振り返れば、決して順風満帆な4年間ではなかった。2年時にCTBとして公式戦出場を重ね、3年時に更なる飛躍を期待されていた。しかし、ケガの影響もあり調子を上げられず、「ラグビーをやめたいと思ったこともあった」と語るほど苦しい時期を過ごした。しかしこの時に苦難を味わったことで、最後のシーズンに懸ける強い思いが芽生えた。その気持ちを胸に、安藤のラストイヤーの戦いは始まった。
最終学年として迎えた今季の前半は、前年度のメンバーが多く残ったFWに比べて、BKはメンバーが流動的だった。それはSOも例外ではなく、不動の司令塔だった大田尾竜彦(現ヤマハ発動機)の穴を誰が埋めるのかに注目が集まった。また、BK全体の仕上がりは、「練習でやってきた形にならないと仕留められなかった」と話すように、まだまだ発展途上であった。ゲーム中も、圧倒的な強さを誇るFW陣が全面的に押し出され、BKは影を潜める場面が多かった。そのなかで安藤は、あくまでも本職SOでのスタメンにこだわり、菊池和気(人)、久木元孝成(教3)らとレギュラーの座を争った。

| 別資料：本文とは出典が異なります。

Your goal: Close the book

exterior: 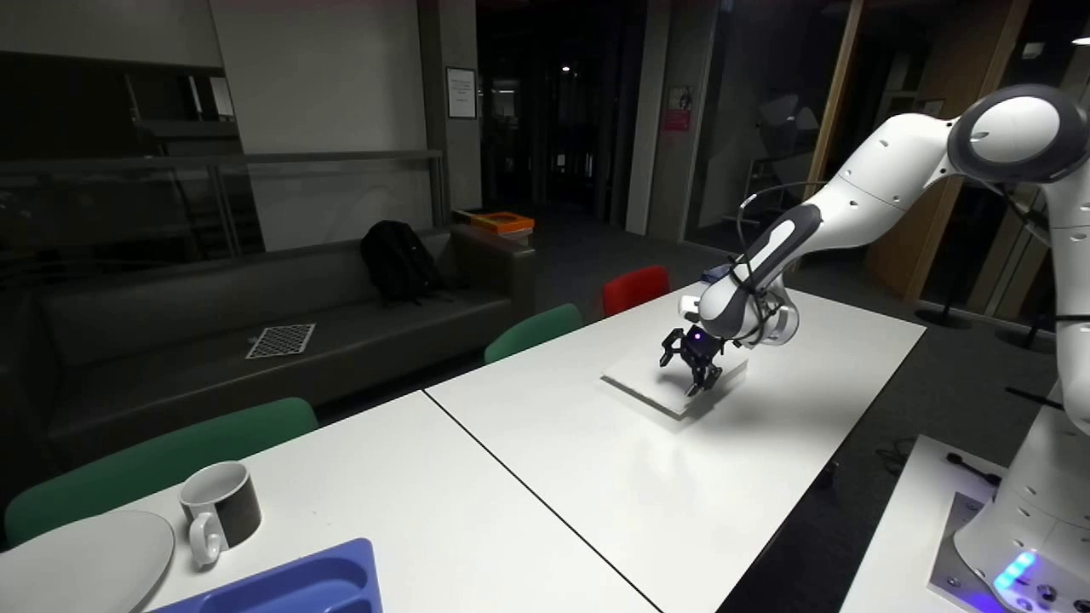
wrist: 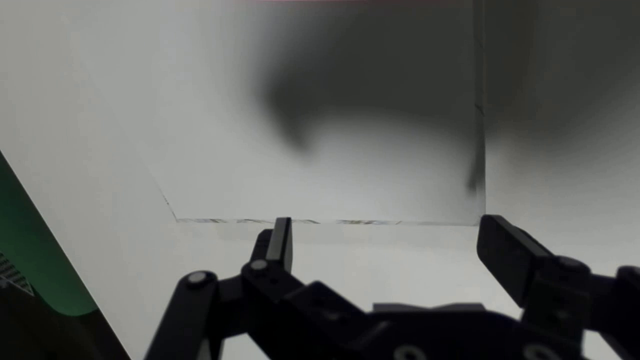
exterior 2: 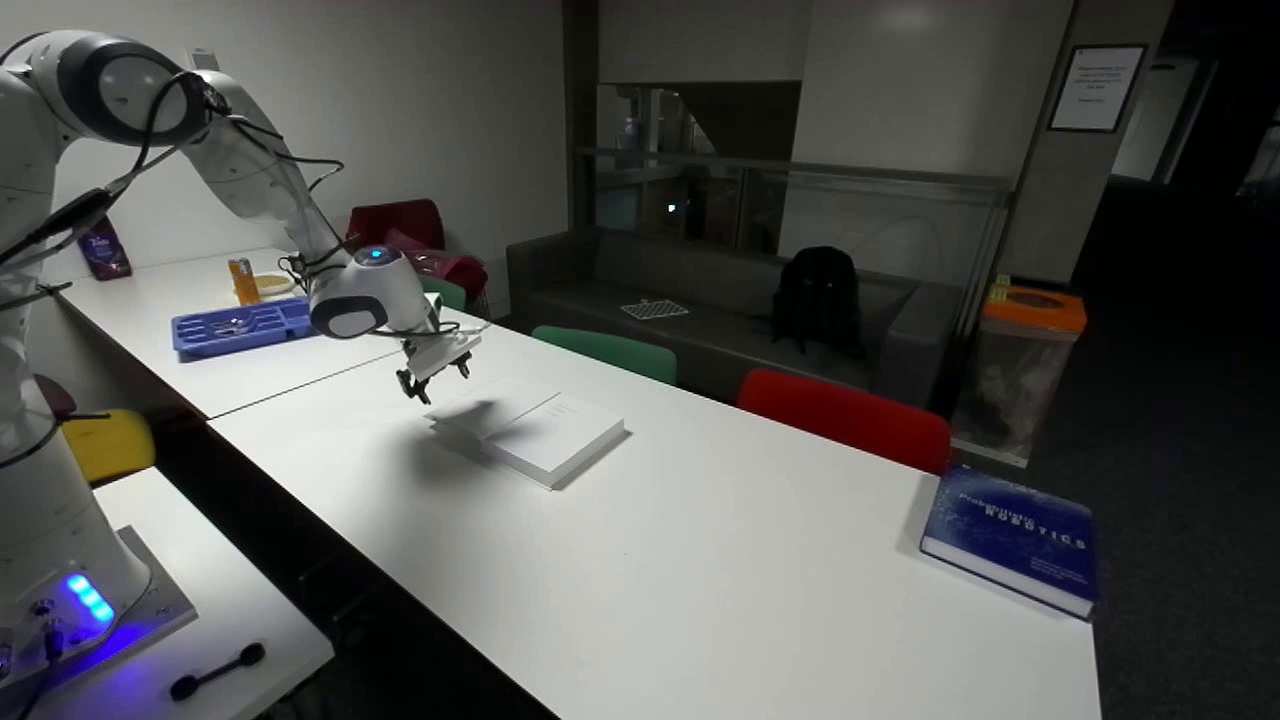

対抗戦も後半に差し掛かると、SO安藤、CTB菊池という布陣が固まり、その後は安藤がアカクロの10番を背負い続けた。他のBKのメンバーもほぼ固定化され、「ミーティングなどを重ね、1人1人が考えてプレーするようになった」ことで、完成度も高まった。それを証明するかのように、大学選手権の準決勝ではBKが爆発し同大を圧倒。決勝の対関東学院大戦でも、内藤慎平(人)、五郎丸歩(スポ1)、そして自身のトライと、大舞台でBK陣の力が如何なく発揮された。その中心には、常に精度の高いキックで何度も局面を打開し、正確かつ多彩なパスでチャンスを演出し続けた安藤の姿があり、『荒ぶる』への大きな原動力となった。前年度の苦境を、見事に王座奪還に繋げて結実させた。
卒業後は、今年の日本選手権を制したことが記憶に新しい強豪NECへの入団が決まっている。「世界レベルの選手と一緒にプレーするのは楽しみ」と話す大学日本一のSOは、正確無比なパスやキックなど、ワセダで培ったもの全てを武器にしてトップリーグに挑む。そして、いずれは安藤自身がワールドクラスの選手となって、再び秩父宮を沸かせる時を今から楽しみにしたいと思う。